Automate production of CAPI VM images #13

vomba · 2025-10-21T13:00:25Z

Change description

Is this change including a new Provider or a new OS? (y/n) ____
If yes, has the Provider/OS matrix been updated in the readme? (y/n) ____
If adding a new provider, are you a representative of that provider? (y/n) ____

Related issues

Fixes #

Additional context

elastisys-staffan

Nice work! 🎉 This doesn't actually push or publish the artifact anywhere right?

vomba · 2025-10-28T09:27:53Z

Nice work! 🎉 This doesn't actually push or publish the artifact anywhere right?

The openstack part now, azure does, since it creates a VM on there and all (it's the default behaviour).

HaoruiPeng

Good job!
But I have a question concerning Openstack.
What would the the follow-up steps after the image is created? The workflow stops here, I assume that means the image is gone when the runner is destroyed if you don't upload it anywhere.

Does it make sense to upload the image to the dev projects of all our Openstack infra providers? So we can share the images to production projects from there during maintenance.

Another idea is to have a self-hosted runner that does not get destroyed after the actions finish.
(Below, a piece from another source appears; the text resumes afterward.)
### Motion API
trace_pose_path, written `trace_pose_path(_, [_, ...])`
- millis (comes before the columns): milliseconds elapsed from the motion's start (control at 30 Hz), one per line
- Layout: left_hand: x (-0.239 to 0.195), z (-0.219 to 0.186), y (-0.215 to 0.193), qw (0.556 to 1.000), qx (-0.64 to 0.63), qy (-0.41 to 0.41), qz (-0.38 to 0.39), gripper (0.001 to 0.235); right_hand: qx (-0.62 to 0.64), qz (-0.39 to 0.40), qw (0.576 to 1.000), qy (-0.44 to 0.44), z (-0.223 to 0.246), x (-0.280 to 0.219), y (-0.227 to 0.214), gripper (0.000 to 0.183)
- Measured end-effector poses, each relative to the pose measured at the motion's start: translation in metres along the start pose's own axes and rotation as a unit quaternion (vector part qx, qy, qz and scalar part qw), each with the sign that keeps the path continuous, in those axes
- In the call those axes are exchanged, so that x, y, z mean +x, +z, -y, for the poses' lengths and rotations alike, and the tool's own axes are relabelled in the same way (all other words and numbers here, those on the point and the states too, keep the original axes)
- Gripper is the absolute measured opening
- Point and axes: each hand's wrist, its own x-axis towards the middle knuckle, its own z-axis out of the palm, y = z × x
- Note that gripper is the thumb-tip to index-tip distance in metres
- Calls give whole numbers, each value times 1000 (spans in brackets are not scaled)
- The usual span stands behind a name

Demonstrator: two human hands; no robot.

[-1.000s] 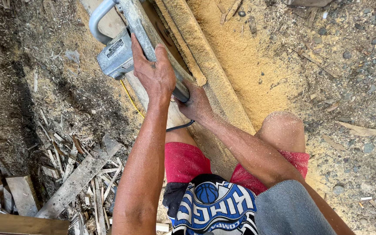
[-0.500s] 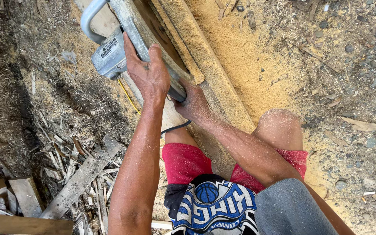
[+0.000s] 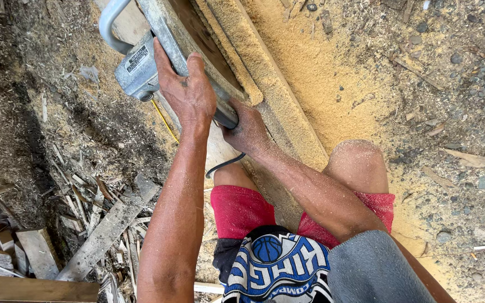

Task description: The person uses a circular saw to cut a long plank of wood. They guide the saw along the length of the plank, creating a straight cut while kneeling on the ground.

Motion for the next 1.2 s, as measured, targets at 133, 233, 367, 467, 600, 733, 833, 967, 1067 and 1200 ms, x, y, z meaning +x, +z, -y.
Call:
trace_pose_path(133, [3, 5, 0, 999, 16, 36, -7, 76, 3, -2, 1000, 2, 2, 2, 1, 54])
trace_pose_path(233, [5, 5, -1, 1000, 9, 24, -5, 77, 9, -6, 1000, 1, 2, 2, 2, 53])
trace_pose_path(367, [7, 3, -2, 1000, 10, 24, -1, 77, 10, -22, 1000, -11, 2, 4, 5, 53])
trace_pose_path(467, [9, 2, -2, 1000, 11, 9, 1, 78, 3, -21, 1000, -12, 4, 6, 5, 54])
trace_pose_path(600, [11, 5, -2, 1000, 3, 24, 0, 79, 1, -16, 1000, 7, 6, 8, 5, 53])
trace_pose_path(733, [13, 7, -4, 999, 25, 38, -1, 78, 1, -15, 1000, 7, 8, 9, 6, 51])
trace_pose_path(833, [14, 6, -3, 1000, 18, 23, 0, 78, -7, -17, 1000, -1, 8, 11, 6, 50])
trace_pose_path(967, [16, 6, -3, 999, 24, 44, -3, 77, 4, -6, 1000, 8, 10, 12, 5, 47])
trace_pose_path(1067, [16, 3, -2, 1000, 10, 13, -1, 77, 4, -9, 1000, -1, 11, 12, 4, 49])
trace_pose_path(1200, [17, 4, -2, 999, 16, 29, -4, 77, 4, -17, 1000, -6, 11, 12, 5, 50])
vomba · 2025-10-29T10:01:53Z

Good job! But I have a question concerning Openstack. What would the the follow-up steps after the image is created? The workflow stops here, I assume that means the image is gone when the runner is destroyed if you don't upload it anywhere.

Does it make sense to upload the image to the dev projects of all our Openstack infra providers? So we can share the images to production projects from there during maintenance.

Another idea is to have a self-hosted runner that does not get destroyed after the actions finish.

We will need credentials to upload and share the openStack images, that part is on hold until a decision is made about it.

elastisys-staffan · 2025-10-30T07:45:42Z

Apologies for not being able to look at this sooner. Do you think we could break the jobs up so that building is one job and publishing is another? The logs are quite long so that would make it easier to follow the process. Also, I think it would add some flexibility.

vomba · 2025-10-30T09:09:22Z

Apologies for not being able to look at this sooner. Do you think we could break the jobs up so that building is one job and publishing is another? The logs are quite long so that would make it easier to follow the process. Also, I think it would add some flexibility.

That can be done for openStack. Once we decide on how to handle the credentials.
For Azure, there is no publishing job. as it builds on the platform and stores it there by default.

elastisys-staffan · 2025-10-30T09:59:33Z

Apologies for not being able to look at this sooner. Do you think we could break the jobs up so that building is one job and publishing is another? The logs are quite long so that would make it easier to follow the process. Also, I think it would add some flexibility.

That can be done for openStack. Once we decide on how to handle the credentials. For Azure, there is no publishing job. as it builds on the platform and stores it there by default.

Would it make sense to use qemu or similar to build the Azure VHD locally and then publish it in a separate job? As I understand it that is how the Openstack flow works, so if we can make it work for Azure too they would harmonize nicely.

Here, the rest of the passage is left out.